Instructions to follow: For each line of the listing that includes the word "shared", show the whole line.

Data excerpt:
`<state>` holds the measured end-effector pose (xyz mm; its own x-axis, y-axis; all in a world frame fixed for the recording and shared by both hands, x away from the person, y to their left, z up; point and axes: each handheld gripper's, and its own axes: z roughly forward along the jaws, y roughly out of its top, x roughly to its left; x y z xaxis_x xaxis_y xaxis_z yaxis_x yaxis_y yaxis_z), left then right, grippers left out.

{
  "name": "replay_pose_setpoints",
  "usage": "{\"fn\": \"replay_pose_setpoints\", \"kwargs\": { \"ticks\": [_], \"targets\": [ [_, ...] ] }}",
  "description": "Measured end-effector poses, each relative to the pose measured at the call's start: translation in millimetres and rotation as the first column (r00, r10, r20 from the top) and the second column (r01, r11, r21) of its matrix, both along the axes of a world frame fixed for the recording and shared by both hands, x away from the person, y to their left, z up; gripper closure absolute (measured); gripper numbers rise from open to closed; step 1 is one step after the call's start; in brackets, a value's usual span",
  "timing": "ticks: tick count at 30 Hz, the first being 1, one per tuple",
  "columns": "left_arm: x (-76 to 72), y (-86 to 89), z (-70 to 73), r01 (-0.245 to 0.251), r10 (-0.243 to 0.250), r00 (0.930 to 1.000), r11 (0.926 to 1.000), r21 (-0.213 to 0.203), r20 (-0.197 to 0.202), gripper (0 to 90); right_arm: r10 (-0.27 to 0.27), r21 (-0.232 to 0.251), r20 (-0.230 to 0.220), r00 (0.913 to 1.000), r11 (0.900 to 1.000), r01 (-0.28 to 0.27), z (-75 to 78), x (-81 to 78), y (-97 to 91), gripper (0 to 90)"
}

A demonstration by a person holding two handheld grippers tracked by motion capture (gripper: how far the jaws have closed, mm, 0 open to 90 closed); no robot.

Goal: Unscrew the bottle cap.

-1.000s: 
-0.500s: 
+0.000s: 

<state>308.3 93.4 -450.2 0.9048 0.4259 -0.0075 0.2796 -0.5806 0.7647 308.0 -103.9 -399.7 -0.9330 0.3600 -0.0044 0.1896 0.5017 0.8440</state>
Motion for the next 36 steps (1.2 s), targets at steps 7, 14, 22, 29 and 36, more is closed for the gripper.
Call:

Task solution:
`<state>` holds the measured end-effector pose (xyz mm; its own x-axis, y-axis; all in a world frame fixed for the recording and shared by both hands, x away from the person, y to their left, z up; point and axes: each handheld gripper's, and its own axes: z roughly forward along the jaws, y roughly out of its top, x roughly to its left; x y z xaxis_x xaxis_y xaxis_z yaxis_x yaxis_y yaxis_z), left then right, grippers left out.
  "description": "Measured end-effector poses, each relative to the pose measured at the call's start: translation in millimetres and rotation as the first column (r00, r10, r20 from the top) and the second column (r01, r11, r21) of its matrix, both along the axes of a world frame fixed for the recording and shared by both hands, x away from the person, y to their left, z up; gripper closure absolute (measured); gripper numbers rise from open to closed; step 1 is one step after the call's start; in brackets, a value's usual span",

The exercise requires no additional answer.